▶ TASK TO COMPLETE: Nothing but the lines from the one containing "Locate patchwork floral" to the end of the data should be returned, each exactly as written.

*** INPUT MATERIAL ***

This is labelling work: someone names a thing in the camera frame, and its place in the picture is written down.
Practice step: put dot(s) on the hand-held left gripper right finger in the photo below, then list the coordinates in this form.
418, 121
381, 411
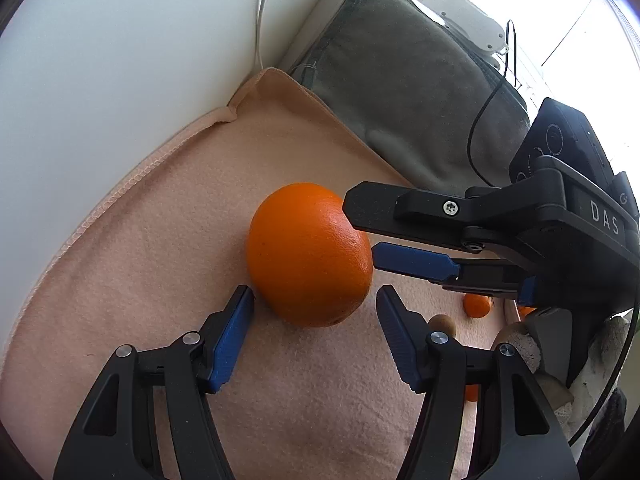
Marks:
400, 340

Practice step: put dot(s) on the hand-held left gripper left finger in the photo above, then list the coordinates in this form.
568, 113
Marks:
230, 340

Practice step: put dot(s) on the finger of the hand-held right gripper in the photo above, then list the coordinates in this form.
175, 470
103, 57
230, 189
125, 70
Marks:
415, 260
400, 210

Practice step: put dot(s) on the large orange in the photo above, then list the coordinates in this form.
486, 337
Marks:
307, 255

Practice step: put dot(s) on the person's right forearm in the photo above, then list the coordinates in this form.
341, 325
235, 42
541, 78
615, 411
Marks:
612, 420

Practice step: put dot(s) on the brown kiwi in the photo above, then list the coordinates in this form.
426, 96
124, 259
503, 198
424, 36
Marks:
444, 324

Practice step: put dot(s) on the grey green cushion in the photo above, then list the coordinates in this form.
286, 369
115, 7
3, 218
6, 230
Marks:
400, 85

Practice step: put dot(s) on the white lace cloth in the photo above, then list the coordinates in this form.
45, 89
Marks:
592, 405

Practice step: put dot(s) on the white power strip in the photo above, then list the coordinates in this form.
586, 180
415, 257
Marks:
460, 10

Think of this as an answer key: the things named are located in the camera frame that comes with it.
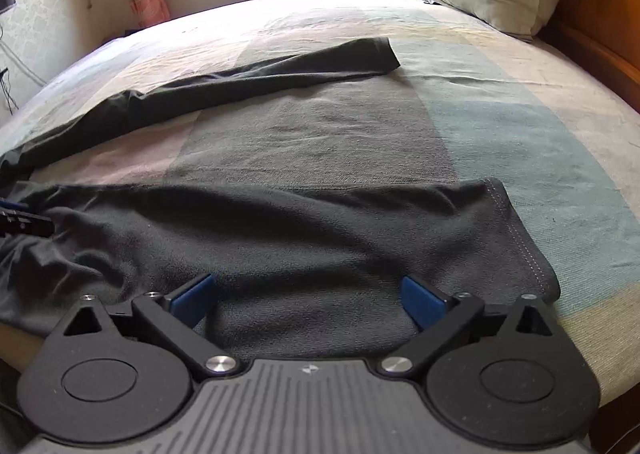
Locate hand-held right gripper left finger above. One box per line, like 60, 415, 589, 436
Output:
50, 273, 241, 378

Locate dark grey pants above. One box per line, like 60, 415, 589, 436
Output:
0, 36, 562, 361

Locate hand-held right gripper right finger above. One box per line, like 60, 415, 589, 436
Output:
378, 275, 554, 378

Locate wall cable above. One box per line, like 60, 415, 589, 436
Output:
0, 24, 47, 111

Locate orange wooden headboard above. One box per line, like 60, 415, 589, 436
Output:
537, 0, 640, 114

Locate patchwork floral bed sheet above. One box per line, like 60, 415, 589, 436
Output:
0, 0, 640, 410

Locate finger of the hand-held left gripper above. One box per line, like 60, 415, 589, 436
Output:
0, 199, 55, 239

***

▶ EXERCISE OUTPUT:
Locate patchwork floral bed sheet above. One box per line, like 60, 415, 589, 436
Output:
0, 0, 640, 410

Locate finger of the hand-held left gripper above. One box per line, like 60, 415, 589, 436
Output:
0, 199, 55, 239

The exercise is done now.